For attach to work reliably on linux, you need to ensure the process declares itself willing to be attached to. This is what the lldb_enable_attach macro in dotest inferiors does. Then you also need to ensure that the process has executed that statement before you attempt to attach. This is usually done via some pid file synchronization.

lldb/test/Shell/Reproducer/TestAttach.test
7 ↗(On Diff #249226)

How is this different from a plain %t/attach.out & ?

9 ↗(On Diff #249226)

Though normally determinism is good, in this case I think it is actually better to generate an unpredictable name for the process to avoid having the test be impacted by parallel test suite runs or leftover zombies. Other attach-by-name tests usually embed some a pid or a timestamp into the process name.

JDevlieghere planned changes to this revision.EditedMar 10 2020, 8:13 AM
JDevlieghere marked 2 inline comments as done.

A more principled way to make this work would be to intercept (record) the Host::FindProcesses api. That way other functionality pertaining to running processes (e.g. the "platform process list" command) would also work. But if this is all you care about right now, then maybe this is fine...

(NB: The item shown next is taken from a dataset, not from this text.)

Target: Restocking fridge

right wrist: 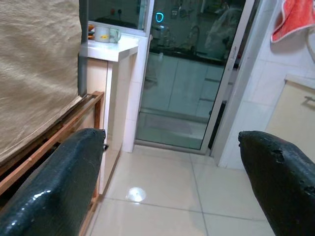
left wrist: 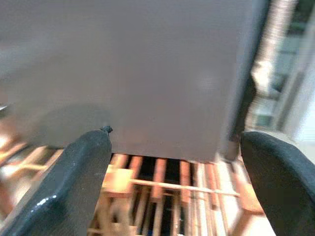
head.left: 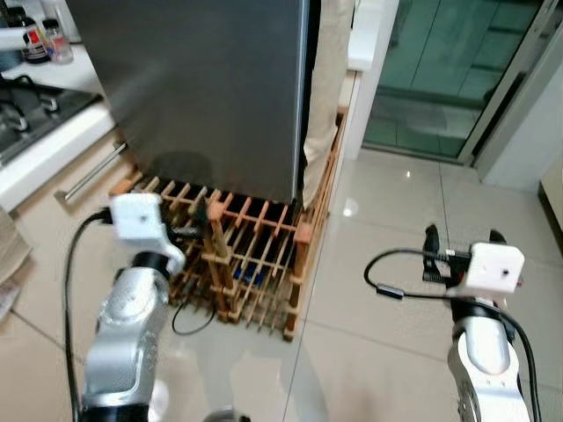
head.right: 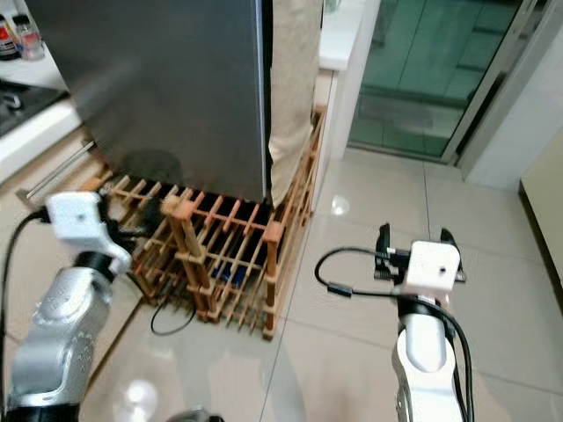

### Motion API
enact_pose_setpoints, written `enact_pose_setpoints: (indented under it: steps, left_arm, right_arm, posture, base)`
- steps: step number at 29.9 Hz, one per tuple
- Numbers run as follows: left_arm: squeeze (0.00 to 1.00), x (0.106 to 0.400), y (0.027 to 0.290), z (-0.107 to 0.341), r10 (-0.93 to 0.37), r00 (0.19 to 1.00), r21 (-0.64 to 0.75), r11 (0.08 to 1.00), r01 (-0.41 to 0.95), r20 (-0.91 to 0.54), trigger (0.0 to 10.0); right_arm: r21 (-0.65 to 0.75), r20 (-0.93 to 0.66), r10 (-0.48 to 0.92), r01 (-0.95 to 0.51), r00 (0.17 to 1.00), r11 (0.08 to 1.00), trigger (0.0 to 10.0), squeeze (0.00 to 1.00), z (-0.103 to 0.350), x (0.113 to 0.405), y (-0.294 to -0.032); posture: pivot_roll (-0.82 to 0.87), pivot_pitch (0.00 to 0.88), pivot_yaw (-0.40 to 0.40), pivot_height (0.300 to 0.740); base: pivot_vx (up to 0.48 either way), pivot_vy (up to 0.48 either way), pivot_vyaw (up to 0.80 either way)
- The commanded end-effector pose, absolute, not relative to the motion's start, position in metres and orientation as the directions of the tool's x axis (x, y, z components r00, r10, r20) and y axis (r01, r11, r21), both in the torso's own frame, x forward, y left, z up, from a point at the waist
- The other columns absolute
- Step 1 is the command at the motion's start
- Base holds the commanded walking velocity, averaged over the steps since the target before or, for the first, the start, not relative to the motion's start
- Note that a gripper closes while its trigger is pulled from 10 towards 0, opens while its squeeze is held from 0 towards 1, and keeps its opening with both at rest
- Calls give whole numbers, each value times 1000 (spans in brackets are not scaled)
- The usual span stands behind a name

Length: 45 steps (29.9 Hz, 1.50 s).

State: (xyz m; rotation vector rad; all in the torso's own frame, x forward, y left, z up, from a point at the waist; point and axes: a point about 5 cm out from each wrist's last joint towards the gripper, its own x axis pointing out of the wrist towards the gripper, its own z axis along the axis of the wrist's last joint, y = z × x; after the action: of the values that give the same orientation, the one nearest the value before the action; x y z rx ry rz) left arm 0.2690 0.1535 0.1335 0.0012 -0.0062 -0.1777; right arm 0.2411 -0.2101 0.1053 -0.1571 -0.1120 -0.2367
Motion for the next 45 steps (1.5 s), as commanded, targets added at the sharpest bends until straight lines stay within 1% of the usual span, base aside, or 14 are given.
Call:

We could totally add a provider for that. I didn't because it seemed like overkill but if you're on board I also prefer that over a random PID.

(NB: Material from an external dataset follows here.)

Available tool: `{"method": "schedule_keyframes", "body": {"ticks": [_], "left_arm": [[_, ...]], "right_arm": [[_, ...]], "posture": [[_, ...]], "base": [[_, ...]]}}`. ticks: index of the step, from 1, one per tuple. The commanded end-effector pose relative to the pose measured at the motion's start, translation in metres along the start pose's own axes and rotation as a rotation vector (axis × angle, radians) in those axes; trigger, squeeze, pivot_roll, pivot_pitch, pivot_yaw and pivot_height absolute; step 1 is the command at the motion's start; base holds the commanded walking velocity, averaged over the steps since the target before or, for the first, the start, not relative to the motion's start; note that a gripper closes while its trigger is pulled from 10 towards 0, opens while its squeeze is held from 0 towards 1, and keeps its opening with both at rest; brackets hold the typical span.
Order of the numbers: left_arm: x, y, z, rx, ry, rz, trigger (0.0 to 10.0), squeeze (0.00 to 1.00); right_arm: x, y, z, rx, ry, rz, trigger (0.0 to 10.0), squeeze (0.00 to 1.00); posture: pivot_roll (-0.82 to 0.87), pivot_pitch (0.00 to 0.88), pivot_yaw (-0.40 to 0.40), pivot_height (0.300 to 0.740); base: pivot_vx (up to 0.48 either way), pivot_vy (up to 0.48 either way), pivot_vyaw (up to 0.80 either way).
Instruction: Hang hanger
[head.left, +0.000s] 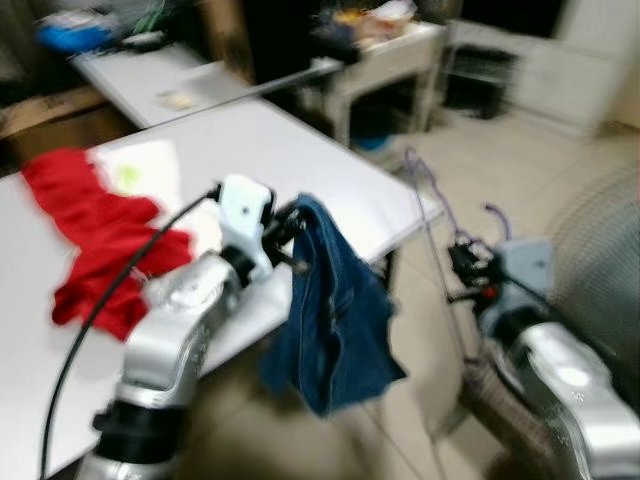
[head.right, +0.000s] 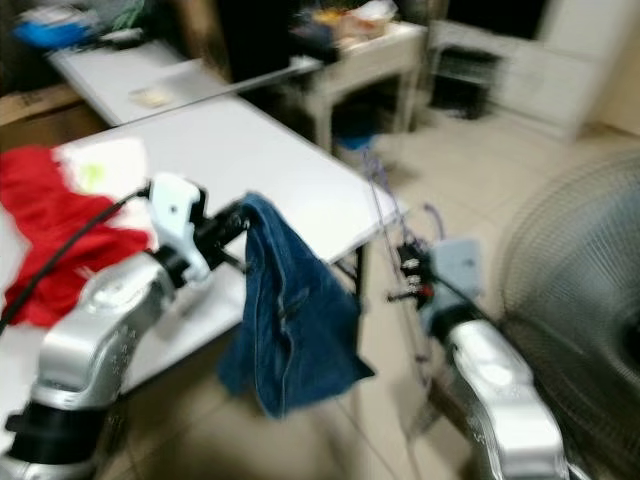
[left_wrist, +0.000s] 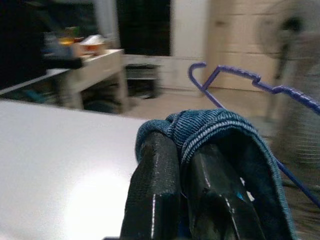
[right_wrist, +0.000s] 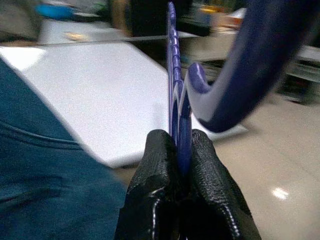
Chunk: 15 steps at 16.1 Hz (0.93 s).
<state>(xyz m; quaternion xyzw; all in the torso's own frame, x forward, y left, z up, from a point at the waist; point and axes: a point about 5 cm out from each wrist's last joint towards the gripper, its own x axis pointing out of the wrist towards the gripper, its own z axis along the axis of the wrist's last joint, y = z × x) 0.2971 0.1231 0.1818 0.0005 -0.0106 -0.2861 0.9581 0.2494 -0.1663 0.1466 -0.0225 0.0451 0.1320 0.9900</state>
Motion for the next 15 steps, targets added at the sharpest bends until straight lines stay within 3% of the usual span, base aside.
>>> {"method": "schedule_keyframes", "body": {"ticks": [1, 4, 7, 8, 9, 10, 11, 13, 14, 15], "left_arm": [[0.004, -0.002, 0.009, 0.014, -0.041, -0.016, 10.0, 0.0], [0.015, -0.001, 0.015, 0.027, -0.064, -0.05, 10.0, 0.0], [0.039, 0.008, 0.043, 0.057, -0.14, -0.085, 10.0, 0.0], [0.056, 0.03, 0.08, 0.114, -0.225, -0.04, 10.0, 0.0], [0.056, 0.03, 0.08, 0.114, -0.225, -0.04, 10.0, 0.0], [0.062, 0.049, 0.106, 0.158, -0.272, 0.037, 10.0, 0.0], [0.055, 0.097, 0.165, 0.289, -0.36, 0.309, 10.0, 0.0], [0.042, 0.118, 0.194, 0.355, -0.407, 0.441, 10.0, 0.0], [0.038, 0.12, 0.203, 0.433, -0.414, 0.466, 10.0, 0.0], [0.038, 0.12, 0.203, 0.433, -0.414, 0.466, 10.0, 0.0]], "right_arm": [[-0.004, -0.009, 0.002, -0.007, -0.013, -0.036, 10.0, 0.0], [-0.005, -0.009, 0.003, -0.003, -0.027, -0.049, 10.0, 0.0], [-0.004, -0.007, 0.003, -0.001, -0.034, -0.045, 10.0, 0.0], [-0.001, -0.006, 0.005, -0.002, -0.04, -0.036, 10.0, 0.0], [-0.001, -0.006, 0.005, -0.002, -0.04, -0.036, 10.0, 0.0], [0.0, -0.005, 0.006, -0.003, -0.044, -0.031, 10.0, 0.0], [0.001, -0.005, 0.008, -0.005, -0.051, -0.028, 10.0, 0.0], [0.0, -0.006, 0.008, -0.005, -0.052, -0.03, 10.0, 0.0], [-0.001, -0.005, 0.008, 0.002, -0.055, -0.038, 10.0, 0.0], [-0.001, -0.005, 0.008, 0.002, -0.055, -0.038, 10.0, 0.0]], "posture": [[-0.02, 0.0, 0.061, 0.74], [-0.02, 0.0, 0.062, 0.74], [-0.01, 0.0, 0.05, 0.74], [-0.01, 0.0, 0.041, 0.74], [-0.01, 0.0, 0.041, 0.74], [-0.01, 0.0, 0.042, 0.74], [-0.01, 0.0, 0.049, 0.74], [-0.01, 0.0, 0.053, 0.74], [-0.01, 0.0, 0.06, 0.74], [-0.01, 0.0, 0.06, 0.74]], "base": [[0.345, 0.0, 0.0], [0.349, 0.0, 0.0], [0.347, 0.0, 0.0], [0.349, 0.0, 0.0], [0.349, 0.0, 0.0], [0.345, 0.0, 0.0], [0.304, 0.0, 0.0], [0.296, 0.0, 0.0], [0.0, 0.0, 0.0], [0.0, 0.0, 0.0]]}}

The part that worries me more is the test. There are a lot of subtleties involved in making attach tests (and attach-by-name tests in particular) work reliably everywhere. I think this should be a dotest test, as there we already have some machinery to do these kinds of things (lldb_enable_attach, wait_for_file_on_target), and python is generally much better at complex control flow (I am very much against subshells and background processes in lit tests). Reproducers make this somewhat complicated because you cannot use the liblldb instance already loaded into the python process. But maybe you could run lldb in a subprocess similar to how the pexpect tests do it?

The problem is the SBDebugger::Initialize() that's called from the SWIG bindings, as soon as you import lldb it's already too late for the reproducers. I'm working on being able to capture/replay the test suite and currently I have the following hack:

if 'DOTEST_CAPTURE_PATH' in os.environ:
   SBReproducer.Capture(os.environ['DOTEST_CAPTURE_PATH'])
SBDebugger.Initialize()

If you're fine with having that in python.swig unconditionally we could make a dotest-test work.

lldb/test/Shell/Reproducer/TestAttach.test
7 ↗(On Diff #249226)

Should that work? That's the first thing I tried and lit complained about invalid syntax.

A more principled way to make this work would be to intercept (record) the Host::FindProcesses api. That way other functionality pertaining to running processes (e.g. the "platform process list" command) would also work. But if this is all you care about right now, then maybe this is fine...

We could totally add a provider for that. I didn't because it seemed like overkill but if you're on board I also prefer that over a random PID.

In general, I am in favor of doing the capture at the lowest level possible. For this particular feature/bug, it is overkill, but OTOH, this will also make it possible to support things other things without adding hacks into random pieces of code.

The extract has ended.